5. Marking the year

The choice to follow the natural year, planning our meetings and our celebrations to coincide with the progress of moon and sun, while admittedly arbitrary, has a rational basis.

Contemporary life and the marking of civil time while initially based upon natural phenomenon has grown disconnected from the natural world, and it disconnects us as individuals.

By embracing a set of meetings and celebrations that are fixed to the natural year, moon phases, solstices, equinoxes and the middle day of each season we restore the rhythm of nature to our lives and experience the true passage of time rather than experiencing time as a string of identical work weeks.

The choice of the eight pre-christian aboriginal european sabbats: SAMHAIN, YULE, IMBOLC, OSTARA, BELTANE, LITHA, LUGHNASSADH, MABON as our major holidays is by no means intended to diminish other ancient rites.

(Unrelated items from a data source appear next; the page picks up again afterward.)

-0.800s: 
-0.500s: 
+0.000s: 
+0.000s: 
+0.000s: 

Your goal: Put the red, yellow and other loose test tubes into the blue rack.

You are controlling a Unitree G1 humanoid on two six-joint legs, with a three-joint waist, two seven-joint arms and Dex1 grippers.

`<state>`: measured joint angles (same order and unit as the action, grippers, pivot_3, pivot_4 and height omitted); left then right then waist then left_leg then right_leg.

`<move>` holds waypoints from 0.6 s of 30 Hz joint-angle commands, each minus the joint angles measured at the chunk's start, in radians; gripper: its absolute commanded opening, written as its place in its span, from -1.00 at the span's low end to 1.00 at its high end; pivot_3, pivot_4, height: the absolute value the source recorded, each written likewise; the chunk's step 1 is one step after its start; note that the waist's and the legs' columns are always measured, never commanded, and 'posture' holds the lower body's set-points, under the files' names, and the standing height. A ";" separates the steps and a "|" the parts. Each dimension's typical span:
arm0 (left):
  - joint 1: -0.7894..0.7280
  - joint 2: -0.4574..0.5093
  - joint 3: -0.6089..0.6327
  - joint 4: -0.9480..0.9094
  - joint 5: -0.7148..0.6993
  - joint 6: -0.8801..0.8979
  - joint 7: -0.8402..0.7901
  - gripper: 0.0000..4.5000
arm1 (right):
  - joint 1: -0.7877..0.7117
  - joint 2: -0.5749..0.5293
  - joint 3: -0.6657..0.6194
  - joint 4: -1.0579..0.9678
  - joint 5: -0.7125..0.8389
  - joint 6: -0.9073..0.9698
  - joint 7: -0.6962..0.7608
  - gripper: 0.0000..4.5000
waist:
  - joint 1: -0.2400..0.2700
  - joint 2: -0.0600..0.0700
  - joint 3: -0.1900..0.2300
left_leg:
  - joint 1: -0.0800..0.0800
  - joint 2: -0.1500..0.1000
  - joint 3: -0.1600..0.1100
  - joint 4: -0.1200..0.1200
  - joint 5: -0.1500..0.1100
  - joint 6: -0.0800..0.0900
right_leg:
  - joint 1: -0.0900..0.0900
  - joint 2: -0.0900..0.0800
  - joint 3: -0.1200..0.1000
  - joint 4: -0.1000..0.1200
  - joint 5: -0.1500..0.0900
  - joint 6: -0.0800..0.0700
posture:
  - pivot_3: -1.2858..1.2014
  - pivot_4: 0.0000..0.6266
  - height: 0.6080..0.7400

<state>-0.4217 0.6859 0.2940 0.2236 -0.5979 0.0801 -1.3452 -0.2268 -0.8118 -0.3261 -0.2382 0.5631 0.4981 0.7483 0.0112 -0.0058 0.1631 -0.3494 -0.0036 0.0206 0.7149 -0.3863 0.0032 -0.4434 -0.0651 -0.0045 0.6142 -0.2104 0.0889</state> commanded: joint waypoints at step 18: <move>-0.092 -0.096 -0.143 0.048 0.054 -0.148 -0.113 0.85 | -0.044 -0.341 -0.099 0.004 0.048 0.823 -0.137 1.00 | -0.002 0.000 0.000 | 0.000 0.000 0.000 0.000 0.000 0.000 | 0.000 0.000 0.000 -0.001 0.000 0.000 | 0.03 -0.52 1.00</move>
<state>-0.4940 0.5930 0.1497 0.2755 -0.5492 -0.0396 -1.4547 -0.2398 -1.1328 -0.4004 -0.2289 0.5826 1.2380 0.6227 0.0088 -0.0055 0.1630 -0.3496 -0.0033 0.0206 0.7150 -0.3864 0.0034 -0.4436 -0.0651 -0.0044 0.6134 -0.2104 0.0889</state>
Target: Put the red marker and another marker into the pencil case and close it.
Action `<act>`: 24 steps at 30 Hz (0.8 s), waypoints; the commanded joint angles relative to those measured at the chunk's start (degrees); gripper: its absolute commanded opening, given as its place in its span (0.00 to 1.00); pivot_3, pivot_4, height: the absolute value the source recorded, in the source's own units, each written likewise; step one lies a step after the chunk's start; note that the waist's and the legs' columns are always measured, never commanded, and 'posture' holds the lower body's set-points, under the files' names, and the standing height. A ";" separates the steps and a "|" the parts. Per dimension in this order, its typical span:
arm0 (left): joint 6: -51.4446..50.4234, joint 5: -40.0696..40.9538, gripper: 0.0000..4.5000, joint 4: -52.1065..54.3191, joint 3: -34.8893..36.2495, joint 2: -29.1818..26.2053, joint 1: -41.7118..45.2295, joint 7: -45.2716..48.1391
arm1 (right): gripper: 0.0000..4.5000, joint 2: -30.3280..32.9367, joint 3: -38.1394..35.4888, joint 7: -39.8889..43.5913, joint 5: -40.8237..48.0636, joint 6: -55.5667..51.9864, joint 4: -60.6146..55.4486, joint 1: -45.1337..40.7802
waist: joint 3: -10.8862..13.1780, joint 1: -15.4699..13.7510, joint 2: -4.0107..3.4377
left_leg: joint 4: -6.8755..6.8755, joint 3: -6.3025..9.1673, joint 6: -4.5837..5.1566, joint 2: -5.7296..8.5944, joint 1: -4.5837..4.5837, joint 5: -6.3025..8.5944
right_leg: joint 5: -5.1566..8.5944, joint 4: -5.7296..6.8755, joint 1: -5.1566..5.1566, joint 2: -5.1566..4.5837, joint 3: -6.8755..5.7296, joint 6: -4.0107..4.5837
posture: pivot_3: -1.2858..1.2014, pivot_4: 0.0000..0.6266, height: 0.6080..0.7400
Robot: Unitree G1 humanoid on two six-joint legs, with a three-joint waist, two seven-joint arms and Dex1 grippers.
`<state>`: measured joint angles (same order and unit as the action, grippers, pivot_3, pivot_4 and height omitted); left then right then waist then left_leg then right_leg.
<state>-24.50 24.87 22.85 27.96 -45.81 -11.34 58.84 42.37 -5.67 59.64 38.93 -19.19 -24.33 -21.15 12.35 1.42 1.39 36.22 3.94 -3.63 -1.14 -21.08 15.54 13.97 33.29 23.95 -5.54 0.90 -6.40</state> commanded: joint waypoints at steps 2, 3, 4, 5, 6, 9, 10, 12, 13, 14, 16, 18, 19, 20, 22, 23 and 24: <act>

We simply choose these because they are arranged to mark the year, they happen to be what we know, and the decorations for at least half of them are widely available in the form of the traditional secular trappings of the modern christian and civil holidays. We will probably wind up calling these days by recognizable names: Halloween, Xmas or Yule, Groundhog Day(also valentines day),  Easter, Mayday, Midsummer, TBD- (maybe Picnic), Harvest Home (or turkey day or thanksgiving).

Secular Pagan meeting days will take place at seven day intervals on the quarters of the moon, New Moon, Half moon waxing, Full Moon and Half Moon waning. Meetings will usually be evening events and will encompass social, administrative and celebratory aspects.

The Secular Pagan solar year begins and ends on the 21st of december. The secular pagan lunar year begins on the first new moon within 14 days on either side of december 21st.